[Opening Data excerpt section]
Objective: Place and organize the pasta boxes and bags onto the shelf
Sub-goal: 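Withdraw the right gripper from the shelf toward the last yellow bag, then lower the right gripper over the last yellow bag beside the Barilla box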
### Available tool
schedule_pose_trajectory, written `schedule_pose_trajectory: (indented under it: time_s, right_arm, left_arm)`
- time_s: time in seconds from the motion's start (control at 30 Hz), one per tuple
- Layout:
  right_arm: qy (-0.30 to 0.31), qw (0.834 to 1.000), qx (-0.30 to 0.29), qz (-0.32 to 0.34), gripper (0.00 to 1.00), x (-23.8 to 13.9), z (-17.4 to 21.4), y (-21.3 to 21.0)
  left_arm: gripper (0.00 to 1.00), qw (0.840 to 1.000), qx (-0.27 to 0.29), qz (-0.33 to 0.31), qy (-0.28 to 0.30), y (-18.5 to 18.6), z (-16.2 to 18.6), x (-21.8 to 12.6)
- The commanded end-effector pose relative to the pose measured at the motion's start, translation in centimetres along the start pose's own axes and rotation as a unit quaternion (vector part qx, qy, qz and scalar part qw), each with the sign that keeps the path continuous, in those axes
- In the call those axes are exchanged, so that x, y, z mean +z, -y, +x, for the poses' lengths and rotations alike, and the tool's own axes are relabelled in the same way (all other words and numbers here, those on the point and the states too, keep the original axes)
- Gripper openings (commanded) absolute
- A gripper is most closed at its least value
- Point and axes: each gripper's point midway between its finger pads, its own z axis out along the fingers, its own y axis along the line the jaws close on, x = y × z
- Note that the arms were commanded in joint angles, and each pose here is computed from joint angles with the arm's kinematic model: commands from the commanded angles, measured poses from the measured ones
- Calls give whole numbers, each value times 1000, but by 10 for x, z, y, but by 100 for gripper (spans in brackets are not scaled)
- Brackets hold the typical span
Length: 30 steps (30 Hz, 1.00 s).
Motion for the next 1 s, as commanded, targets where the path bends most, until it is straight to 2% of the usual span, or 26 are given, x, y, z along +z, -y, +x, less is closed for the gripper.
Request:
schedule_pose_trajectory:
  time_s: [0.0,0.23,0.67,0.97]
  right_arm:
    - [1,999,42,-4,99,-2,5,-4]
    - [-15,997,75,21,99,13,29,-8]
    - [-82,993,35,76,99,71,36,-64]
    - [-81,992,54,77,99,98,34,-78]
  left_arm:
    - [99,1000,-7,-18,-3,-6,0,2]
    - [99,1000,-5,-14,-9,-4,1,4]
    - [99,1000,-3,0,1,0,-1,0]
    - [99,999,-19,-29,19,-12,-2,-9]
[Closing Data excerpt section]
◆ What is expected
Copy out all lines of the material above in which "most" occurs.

◆ Expected output
- A gripper is most closed at its least value
Motion for the next 1 s, as commanded, targets where the path bends most, until it is straight to 2% of the usual span, or 26 are given, x, y, z along +z, -y, +x, less is closed for the gripper.

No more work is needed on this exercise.